To access an API we need to provide an SSL certificate. This certificate is signed by the CA of the developer. We followed Configure n8n to use your own certificate authority | n8n Docs But we still get the following error. Is there anyone with some tips or tricks to make this work without ignoring SSL issues (then the flow works)
You mean the cert is self signed? The steps outlined in those instructions should work. Have you confirmed the cert exists in the docker volume after the copy command?
Yes, we have an added the SSL certificate to the HTTP request. And the authorization works on the suppliers end, we retrieve the data, but it only works when we turn on ‘ignore SSL issues’. When we use the flow with the option turned off, n8n is unable to het the local issuer certificate.
We added the CA chain to the docker and we are using the documentation you send for the HTTP request for SSL certificates, we are pretty sure we have followed the right instructions. Is there anything else we can try?
In the folder where you have added your cert did n8n generate some extra files?

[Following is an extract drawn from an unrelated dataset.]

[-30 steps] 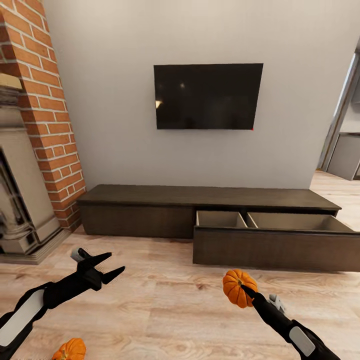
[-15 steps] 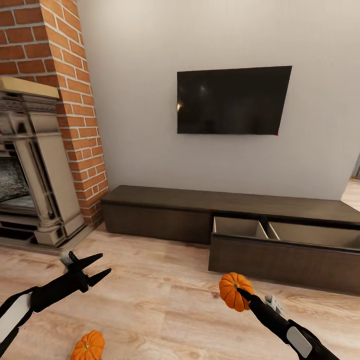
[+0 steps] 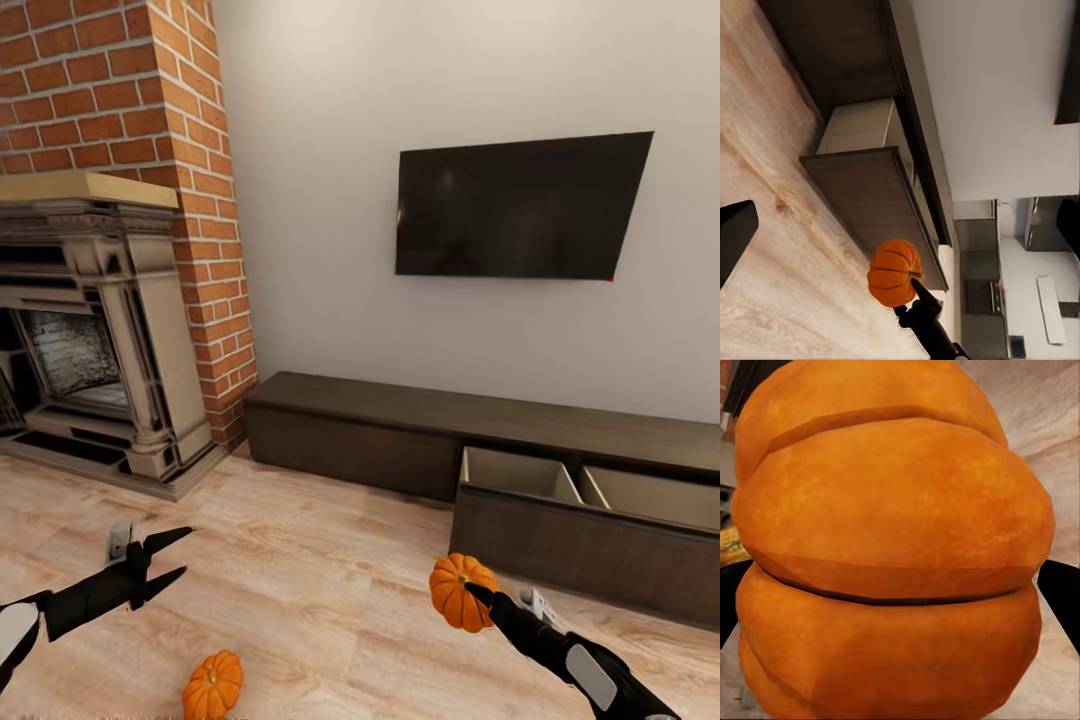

I am just wondering if maybe the files are owned by a different user and need the permissions to be changed.
The Trusting custom certificates from /opt/custom-certificates in the logs
We are not seeing the error in the console
Is it an idea that n8n expands the docs with more detailed information how to setup the CA Chain and SSL certificates in n8n? I think we need this to make any use of this feature.
Still trying to read between the lines on what has already been discussed, so apologies if I’m missing something you already tried.
I think @gaulter already said this, but maybe not clearly enough if there is still confusion between client and server certificates. I’m not 100% sure of this, but n8n might not use the CA (certificate authority) certificates from /opt/custom-certificatesat all with the SSL Certificates credential type.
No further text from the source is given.